▸ **INFORMATION PROVIDED**:

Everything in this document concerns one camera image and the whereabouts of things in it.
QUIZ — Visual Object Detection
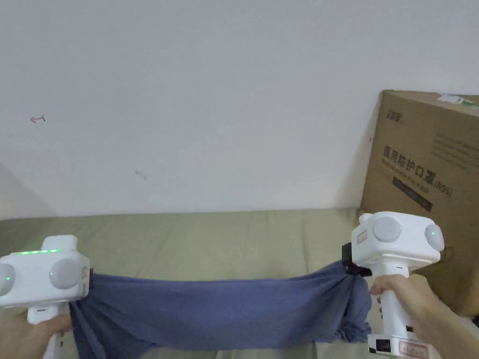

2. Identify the person's right forearm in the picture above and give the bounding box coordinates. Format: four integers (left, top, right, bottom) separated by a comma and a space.
421, 301, 479, 359

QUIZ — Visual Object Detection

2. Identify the person's left hand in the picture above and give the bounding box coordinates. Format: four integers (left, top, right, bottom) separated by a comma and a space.
0, 313, 73, 359

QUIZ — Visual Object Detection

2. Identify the dark blue shirt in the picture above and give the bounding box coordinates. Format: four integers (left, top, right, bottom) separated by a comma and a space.
68, 259, 372, 359

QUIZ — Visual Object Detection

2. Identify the person's right hand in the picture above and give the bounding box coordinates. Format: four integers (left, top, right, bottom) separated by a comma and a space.
368, 273, 450, 331

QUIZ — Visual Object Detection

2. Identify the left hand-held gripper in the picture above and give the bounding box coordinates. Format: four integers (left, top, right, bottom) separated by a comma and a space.
0, 235, 93, 359

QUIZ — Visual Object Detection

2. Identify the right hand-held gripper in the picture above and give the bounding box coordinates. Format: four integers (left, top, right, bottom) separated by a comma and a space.
342, 211, 445, 356

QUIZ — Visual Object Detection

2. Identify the brown cardboard carton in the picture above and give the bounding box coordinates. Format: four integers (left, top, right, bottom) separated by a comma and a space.
359, 89, 479, 318

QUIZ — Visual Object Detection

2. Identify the bed with beige sheet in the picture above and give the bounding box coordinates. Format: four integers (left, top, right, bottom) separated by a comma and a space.
0, 205, 479, 359

▸ **PROBLEM DESCRIPTION**:
Copy the entries exactly. Leave the pictures out.

▸ **ANSWER FOR THIS EXERCISE**:
Everything in this document concerns one camera image and the whereabouts of things in it.
QUIZ — Visual Object Detection

2. Identify the person's right forearm in the picture above and give the bounding box coordinates. Format: four integers (left, top, right, bottom) separated by a comma and a space.
421, 301, 479, 359

QUIZ — Visual Object Detection

2. Identify the person's left hand in the picture above and give the bounding box coordinates. Format: four integers (left, top, right, bottom) separated by a comma and a space.
0, 313, 73, 359

QUIZ — Visual Object Detection

2. Identify the dark blue shirt in the picture above and give the bounding box coordinates. Format: four integers (left, top, right, bottom) separated by a comma and a space.
68, 259, 372, 359

QUIZ — Visual Object Detection

2. Identify the person's right hand in the picture above and give the bounding box coordinates. Format: four integers (left, top, right, bottom) separated by a comma and a space.
368, 273, 450, 331

QUIZ — Visual Object Detection

2. Identify the left hand-held gripper in the picture above and give the bounding box coordinates. Format: four integers (left, top, right, bottom) separated by a comma and a space.
0, 235, 93, 359

QUIZ — Visual Object Detection

2. Identify the right hand-held gripper in the picture above and give the bounding box coordinates. Format: four integers (left, top, right, bottom) separated by a comma and a space.
342, 211, 445, 356

QUIZ — Visual Object Detection

2. Identify the brown cardboard carton in the picture above and give the bounding box coordinates. Format: four integers (left, top, right, bottom) separated by a comma and a space.
359, 89, 479, 318

QUIZ — Visual Object Detection

2. Identify the bed with beige sheet in the picture above and give the bounding box coordinates. Format: four integers (left, top, right, bottom) separated by a comma and a space.
0, 205, 479, 359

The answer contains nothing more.